An Appraisal of the SSPX from the Viewpoint of White Advocacy
The Society of St. Pius X (SSPX) is a priestly fraternity founded in 1970 by Archbishop Marcel Lefebvre, who was one of the very few bishops to oppose the modern innovations imposed on the Catholic Church after the Second Vatican Council (1962–65). The SSPX does not have a sanctioned, official position within the Church, but it vehemently opposes any attempt to characterize it as “schismatic,” or opposed to basic and lawful Church authority. Its self-imposed mission is to preserve the kernel of the Church free from corruption, specifically the Latin Mass and the ordination of priests, and thus keep alive the old paths that produced millions of holy men and women.

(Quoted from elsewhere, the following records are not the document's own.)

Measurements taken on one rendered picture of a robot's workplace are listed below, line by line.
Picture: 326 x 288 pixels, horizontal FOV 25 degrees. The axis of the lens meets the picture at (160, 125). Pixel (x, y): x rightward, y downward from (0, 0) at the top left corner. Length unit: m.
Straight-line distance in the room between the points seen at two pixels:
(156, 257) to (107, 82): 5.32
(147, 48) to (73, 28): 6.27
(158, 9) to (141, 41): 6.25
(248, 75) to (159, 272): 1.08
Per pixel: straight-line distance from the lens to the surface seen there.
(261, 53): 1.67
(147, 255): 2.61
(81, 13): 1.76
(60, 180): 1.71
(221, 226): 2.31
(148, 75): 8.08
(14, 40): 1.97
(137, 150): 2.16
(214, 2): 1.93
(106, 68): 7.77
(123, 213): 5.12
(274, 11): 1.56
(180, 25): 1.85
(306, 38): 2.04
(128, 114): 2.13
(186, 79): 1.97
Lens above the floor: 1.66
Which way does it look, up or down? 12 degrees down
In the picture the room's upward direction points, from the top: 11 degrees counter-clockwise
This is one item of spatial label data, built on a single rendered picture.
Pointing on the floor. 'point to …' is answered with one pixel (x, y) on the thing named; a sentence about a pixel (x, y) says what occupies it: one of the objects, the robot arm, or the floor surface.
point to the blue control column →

The SSPX knows that enemies have infiltrated the Church—modernists, Jews, freemasons, and homosexuals—and have accomplished a profound and tragic transformation of the old Faith (see “The role of Jewish converts to Catholicism in changing traditional Catholic teachings on Jews“). Pope Francis with his leftist activism is not an isolated phenomenon, but simply the culmination of this maleficent penetration of the Church. It is crucial to understand that the Church we see today—wimpy and liberal—is emphatically not the Church of old. That Church is long gone, but a remnant perpetuates the old no-nonsense, masculine traditions. The SSPX is that remnant, along with patches of conservatism here and there in the New Church.
We must distinguish between the SSPX and its followers. The SSPX, strictly speaking, consists only of the priests and its few bishops. These priests offer Mass for many faithful (“traditional Catholics”), who are often mistaken for “members” of the SSPX. In this essay I will, however, sometimes lump priests and laity together under that term, or simply, “the Society.”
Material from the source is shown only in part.